Nach dem Nachweis baute der Kreis Groß-Gerau die erste Tierkadaver-Sammelstelle einschließlich Desinfektionsschleuse neben dem Veterinäramt auf. Am Dienstagnachmittag lagen dort drei Kadaver zur Untersuchung. Bislang gebe es aber keinen weiteren bestätigten Fall der Schweinepest, sagte Landwirtschaftsminister Ingmar Jung (CDU) ebenfalls am Dienstag im Landtag.

"Wir wissen im Moment nicht, ob sich das Virus schon weiter verbreitet hat", räumte Jung ein. "Wir wissen noch nicht mal sicher, ob wir uns im Zentrum des Ausbreitungsgebietes befinden." Es bestehe jedoch noch eine Wahrscheinlichkeit, dass es sich bei dem gefundenen infizierten Wildschwein um den Erstfall handele.

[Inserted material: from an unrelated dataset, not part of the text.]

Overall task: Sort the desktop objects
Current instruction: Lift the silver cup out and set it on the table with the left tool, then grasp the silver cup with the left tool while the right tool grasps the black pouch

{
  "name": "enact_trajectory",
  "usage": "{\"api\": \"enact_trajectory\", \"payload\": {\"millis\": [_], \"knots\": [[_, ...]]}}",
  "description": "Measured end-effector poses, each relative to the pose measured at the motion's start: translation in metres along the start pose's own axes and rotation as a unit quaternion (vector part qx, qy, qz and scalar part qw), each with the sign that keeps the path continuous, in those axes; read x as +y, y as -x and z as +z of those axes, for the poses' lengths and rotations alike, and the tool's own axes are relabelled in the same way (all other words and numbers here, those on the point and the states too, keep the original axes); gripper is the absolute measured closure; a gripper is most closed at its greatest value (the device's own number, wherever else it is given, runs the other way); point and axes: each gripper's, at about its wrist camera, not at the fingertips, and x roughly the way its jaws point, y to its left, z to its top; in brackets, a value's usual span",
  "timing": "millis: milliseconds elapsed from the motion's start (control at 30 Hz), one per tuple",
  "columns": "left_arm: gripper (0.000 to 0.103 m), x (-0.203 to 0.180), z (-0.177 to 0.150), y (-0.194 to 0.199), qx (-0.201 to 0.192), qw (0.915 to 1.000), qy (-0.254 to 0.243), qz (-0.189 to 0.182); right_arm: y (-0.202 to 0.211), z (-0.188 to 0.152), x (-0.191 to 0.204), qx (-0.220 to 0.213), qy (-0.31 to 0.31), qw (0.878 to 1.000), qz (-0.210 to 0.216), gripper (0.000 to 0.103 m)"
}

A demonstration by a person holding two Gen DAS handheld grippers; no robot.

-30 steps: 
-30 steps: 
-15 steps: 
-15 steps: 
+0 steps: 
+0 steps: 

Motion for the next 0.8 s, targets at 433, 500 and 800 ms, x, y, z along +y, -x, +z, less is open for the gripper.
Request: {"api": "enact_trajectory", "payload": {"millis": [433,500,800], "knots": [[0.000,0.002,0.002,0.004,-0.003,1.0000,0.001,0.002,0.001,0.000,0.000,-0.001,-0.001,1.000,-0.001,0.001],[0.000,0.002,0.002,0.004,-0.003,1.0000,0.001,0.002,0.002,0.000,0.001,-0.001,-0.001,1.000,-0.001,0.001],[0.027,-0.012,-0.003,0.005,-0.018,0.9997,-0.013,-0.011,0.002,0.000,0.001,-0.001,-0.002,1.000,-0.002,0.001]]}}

Für Schweine fast immer tödlich

Für Menschen und andere Tierarten ist die Viruserkrankung nach Behördenangaben nicht ansteckend oder gefährlich - bei Haus- und Wildschweinen ist sie dagegen unheilbar und verläuft fast immer tödlich. Eine Impfung gibt es nicht.

Die Erkrankung kann direkt von Tier zu Tier oder indirekt über kontaminierte Gegenstände wie Kleidung und Schuhe sowie Futter durch den Menschen übertragen werden. 

2020 war in Brandenburg der erste ASP-Fall bei einem Wildschwein in Deutschland bestätigt worden.